(Information provided)

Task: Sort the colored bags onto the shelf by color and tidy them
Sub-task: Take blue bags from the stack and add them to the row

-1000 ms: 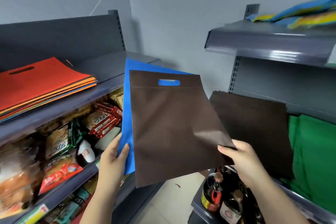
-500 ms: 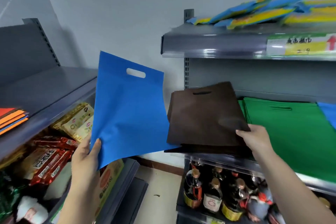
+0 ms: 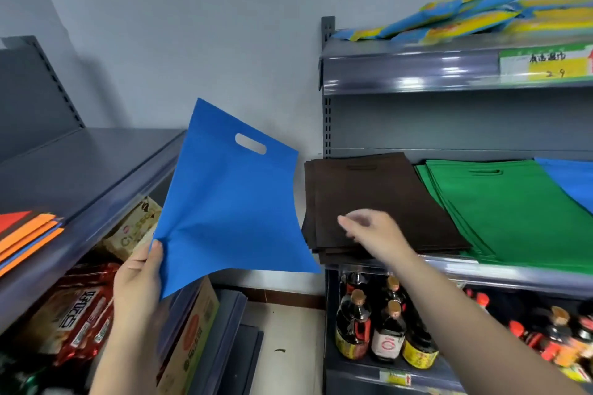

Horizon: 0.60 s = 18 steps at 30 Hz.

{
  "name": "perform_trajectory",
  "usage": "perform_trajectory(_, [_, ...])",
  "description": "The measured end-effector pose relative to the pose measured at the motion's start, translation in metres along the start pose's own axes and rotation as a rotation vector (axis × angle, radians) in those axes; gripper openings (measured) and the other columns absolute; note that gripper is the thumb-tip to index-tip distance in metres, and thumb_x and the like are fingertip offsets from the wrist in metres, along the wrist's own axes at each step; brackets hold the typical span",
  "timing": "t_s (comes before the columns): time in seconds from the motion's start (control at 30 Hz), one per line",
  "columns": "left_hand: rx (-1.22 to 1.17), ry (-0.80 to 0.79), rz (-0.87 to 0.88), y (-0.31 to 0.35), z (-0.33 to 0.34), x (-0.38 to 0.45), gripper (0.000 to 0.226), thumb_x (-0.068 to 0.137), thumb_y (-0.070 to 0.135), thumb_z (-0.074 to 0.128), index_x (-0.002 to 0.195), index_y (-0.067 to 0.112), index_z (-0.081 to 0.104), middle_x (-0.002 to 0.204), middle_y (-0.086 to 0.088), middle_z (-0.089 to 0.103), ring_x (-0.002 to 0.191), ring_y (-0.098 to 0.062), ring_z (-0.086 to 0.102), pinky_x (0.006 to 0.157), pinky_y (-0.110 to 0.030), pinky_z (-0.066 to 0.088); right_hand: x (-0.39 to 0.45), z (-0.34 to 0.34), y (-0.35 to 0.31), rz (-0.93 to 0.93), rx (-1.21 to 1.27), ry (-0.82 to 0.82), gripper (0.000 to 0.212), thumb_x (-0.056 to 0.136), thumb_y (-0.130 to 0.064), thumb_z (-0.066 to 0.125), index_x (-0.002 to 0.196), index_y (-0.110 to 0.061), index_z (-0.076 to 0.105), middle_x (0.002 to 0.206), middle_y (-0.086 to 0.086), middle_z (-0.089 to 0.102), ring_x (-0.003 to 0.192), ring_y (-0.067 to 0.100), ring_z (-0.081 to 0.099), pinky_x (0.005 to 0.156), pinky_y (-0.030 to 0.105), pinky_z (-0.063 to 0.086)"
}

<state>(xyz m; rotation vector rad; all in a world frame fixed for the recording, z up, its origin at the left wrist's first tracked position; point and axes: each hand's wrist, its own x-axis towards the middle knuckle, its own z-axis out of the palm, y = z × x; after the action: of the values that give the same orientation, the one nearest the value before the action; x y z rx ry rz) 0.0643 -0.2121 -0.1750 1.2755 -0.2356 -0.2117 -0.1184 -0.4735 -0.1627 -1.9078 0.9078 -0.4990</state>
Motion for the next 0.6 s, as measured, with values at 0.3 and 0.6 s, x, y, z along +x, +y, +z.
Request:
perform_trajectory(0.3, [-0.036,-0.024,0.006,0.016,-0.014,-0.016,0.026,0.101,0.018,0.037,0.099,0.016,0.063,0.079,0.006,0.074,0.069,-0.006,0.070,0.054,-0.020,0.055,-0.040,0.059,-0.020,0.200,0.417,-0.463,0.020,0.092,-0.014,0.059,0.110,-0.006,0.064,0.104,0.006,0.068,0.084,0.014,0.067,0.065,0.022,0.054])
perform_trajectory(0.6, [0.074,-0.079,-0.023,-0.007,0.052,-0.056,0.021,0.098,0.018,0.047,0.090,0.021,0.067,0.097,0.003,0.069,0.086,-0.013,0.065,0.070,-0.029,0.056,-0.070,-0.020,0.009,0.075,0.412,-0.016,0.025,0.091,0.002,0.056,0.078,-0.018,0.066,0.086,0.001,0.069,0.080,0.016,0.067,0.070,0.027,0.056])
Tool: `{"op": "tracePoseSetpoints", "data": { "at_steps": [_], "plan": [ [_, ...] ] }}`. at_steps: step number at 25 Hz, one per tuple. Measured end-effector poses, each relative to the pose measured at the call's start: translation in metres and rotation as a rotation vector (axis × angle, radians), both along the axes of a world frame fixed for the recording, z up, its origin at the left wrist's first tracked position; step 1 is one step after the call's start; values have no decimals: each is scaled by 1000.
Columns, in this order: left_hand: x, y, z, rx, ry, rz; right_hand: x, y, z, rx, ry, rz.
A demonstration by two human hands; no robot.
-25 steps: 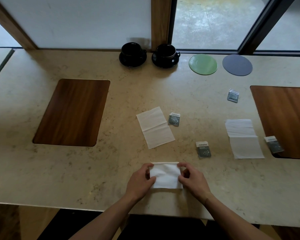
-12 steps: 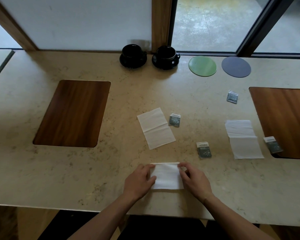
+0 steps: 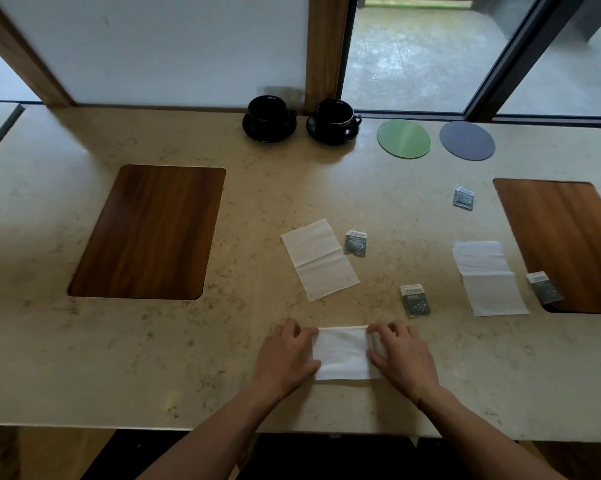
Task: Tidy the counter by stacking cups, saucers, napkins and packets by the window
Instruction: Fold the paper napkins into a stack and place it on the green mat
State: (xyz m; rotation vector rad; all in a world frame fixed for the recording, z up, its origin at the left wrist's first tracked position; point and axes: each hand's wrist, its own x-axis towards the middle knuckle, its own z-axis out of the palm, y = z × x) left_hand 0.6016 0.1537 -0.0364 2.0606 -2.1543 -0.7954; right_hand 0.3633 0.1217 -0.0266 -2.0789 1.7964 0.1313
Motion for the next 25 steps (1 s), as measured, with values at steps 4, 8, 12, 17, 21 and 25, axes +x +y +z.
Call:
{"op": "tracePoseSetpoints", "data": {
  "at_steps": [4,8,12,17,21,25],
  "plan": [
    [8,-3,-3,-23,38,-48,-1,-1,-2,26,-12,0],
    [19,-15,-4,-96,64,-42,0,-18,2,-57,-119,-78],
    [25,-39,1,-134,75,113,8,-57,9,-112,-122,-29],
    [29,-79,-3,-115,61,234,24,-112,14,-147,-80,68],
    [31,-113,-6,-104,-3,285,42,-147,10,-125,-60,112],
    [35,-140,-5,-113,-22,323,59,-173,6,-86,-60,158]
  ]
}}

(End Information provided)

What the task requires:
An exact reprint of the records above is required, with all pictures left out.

Answer box:
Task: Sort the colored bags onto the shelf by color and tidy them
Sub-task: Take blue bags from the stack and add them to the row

-1000 ms: 
-500 ms: 
+0 ms: 

Horizon: 0.60 s = 18 steps at 30 Hz.

{
  "name": "perform_trajectory",
  "usage": "perform_trajectory(_, [_, ...])",
  "description": "The measured end-effector pose relative to the pose measured at the motion's start, translation in metres along the start pose's own axes and rotation as a rotation vector (axis × angle, radians) in those axes; gripper openings (measured) and the other columns absolute; note that gripper is the thumb-tip to index-tip distance in metres, and thumb_x and the like are fingertip offsets from the wrist in metres, along the wrist's own axes at each step; brackets hold the typical span",
  "timing": "t_s (comes before the columns): time in seconds from the motion's start (control at 30 Hz), one per line",
  "columns": "left_hand: rx (-1.22 to 1.17), ry (-0.80 to 0.79), rz (-0.87 to 0.88), y (-0.31 to 0.35), z (-0.33 to 0.34), x (-0.38 to 0.45), gripper (0.000 to 0.226), thumb_x (-0.068 to 0.137), thumb_y (-0.070 to 0.135), thumb_z (-0.074 to 0.128), index_x (-0.002 to 0.195), index_y (-0.067 to 0.112), index_z (-0.081 to 0.104), middle_x (-0.002 to 0.204), middle_y (-0.086 to 0.088), middle_z (-0.089 to 0.103), ring_x (-0.002 to 0.191), ring_y (-0.098 to 0.062), ring_z (-0.086 to 0.102), pinky_x (0.006 to 0.157), pinky_y (-0.110 to 0.030), pinky_z (-0.066 to 0.088); right_hand: x (-0.39 to 0.45), z (-0.34 to 0.34), y (-0.35 to 0.31), rz (-0.93 to 0.93), rx (-1.21 to 1.27), ry (-0.82 to 0.82), gripper (0.000 to 0.212), thumb_x (-0.056 to 0.136), thumb_y (-0.130 to 0.064), thumb_z (-0.066 to 0.125), index_x (-0.002 to 0.196), index_y (-0.110 to 0.061), index_z (-0.076 to 0.105), middle_x (0.002 to 0.206), middle_y (-0.086 to 0.086), middle_z (-0.089 to 0.102), ring_x (-0.003 to 0.192), ring_y (-0.067 to 0.100), ring_z (-0.081 to 0.099), pinky_x (0.005 to 0.156), pinky_y (-0.030 to 0.105), pinky_z (-0.063 to 0.086)"
}

<state>(xyz m; rotation vector rad; all in a world frame fixed for the recording, z up, its origin at the left wrist's first tracked position; point and axes: each hand's wrist, its own x-axis towards the middle knuckle, its own z-axis out of the palm, y = z × x; after the action: of the values that give the same orientation, the one nearest the value before the action; x y z rx ry rz) 0.0643 -0.2121 -0.1750 1.2755 -0.2356 -0.2117 -0.1184 -0.4735 -0.1627 -1.9078 0.9078 -0.4990</state>
Motion for the next 0.6 s, as measured, with values at 0.3 and 0.6 s, x, y, z along +x, +y, +z.
Request:
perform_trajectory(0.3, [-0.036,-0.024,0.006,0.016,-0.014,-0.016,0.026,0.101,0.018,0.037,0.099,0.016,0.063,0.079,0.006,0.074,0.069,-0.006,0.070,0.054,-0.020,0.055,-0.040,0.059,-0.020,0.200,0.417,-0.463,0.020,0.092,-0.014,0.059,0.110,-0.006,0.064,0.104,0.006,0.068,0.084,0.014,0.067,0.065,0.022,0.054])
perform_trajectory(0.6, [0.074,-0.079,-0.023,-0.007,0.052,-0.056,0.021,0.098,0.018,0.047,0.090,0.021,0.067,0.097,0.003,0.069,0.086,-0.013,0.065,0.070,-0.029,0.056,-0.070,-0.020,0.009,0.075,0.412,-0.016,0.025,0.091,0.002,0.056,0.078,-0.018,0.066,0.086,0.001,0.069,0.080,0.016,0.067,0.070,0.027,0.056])
Tool: `{"op": "tracePoseSetpoints", "data": { "at_steps": [_], "plan": [ [_, ...] ] }}`. at_steps: step number at 25 Hz, one per tuple. Measured end-effector poses, each relative to the pose measured at the call's start: translation in metres and rotation as a rotation vector (axis × angle, radians), both along the axes of a world frame fixed for the recording, z up, its origin at the left wrist's first tracked position; step 1 is one step after the call's start; values have no decimals: each is scaled by 1000.
Columns, in this order: left_hand: x, y, z, rx, ry, rz; right_hand: x, y, z, rx, ry, rz.
A demonstration by two human hands; no robot.
-25 steps: 
-12 steps: 
+0 steps: 
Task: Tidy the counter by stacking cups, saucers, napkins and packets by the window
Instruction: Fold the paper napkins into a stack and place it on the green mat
State: (xyz m; rotation vector rad; all in a world frame fixed for the recording, z up, its origin at the left wrist's first tracked position; point and axes: each hand's wrist, its own x-axis towards the middle knuckle, its own z-axis out of the palm, y = z × x) left_hand 0.6016 0.1537 -0.0364 2.0606 -2.1543 -0.7954; right_hand 0.3633 0.1217 -0.0266 -2.0789 1.7964 0.1313
Motion for the next 25 steps (1 s), as measured, with values at steps 4, 8, 12, 17, 21 and 25, axes +x +y +z.
Call:
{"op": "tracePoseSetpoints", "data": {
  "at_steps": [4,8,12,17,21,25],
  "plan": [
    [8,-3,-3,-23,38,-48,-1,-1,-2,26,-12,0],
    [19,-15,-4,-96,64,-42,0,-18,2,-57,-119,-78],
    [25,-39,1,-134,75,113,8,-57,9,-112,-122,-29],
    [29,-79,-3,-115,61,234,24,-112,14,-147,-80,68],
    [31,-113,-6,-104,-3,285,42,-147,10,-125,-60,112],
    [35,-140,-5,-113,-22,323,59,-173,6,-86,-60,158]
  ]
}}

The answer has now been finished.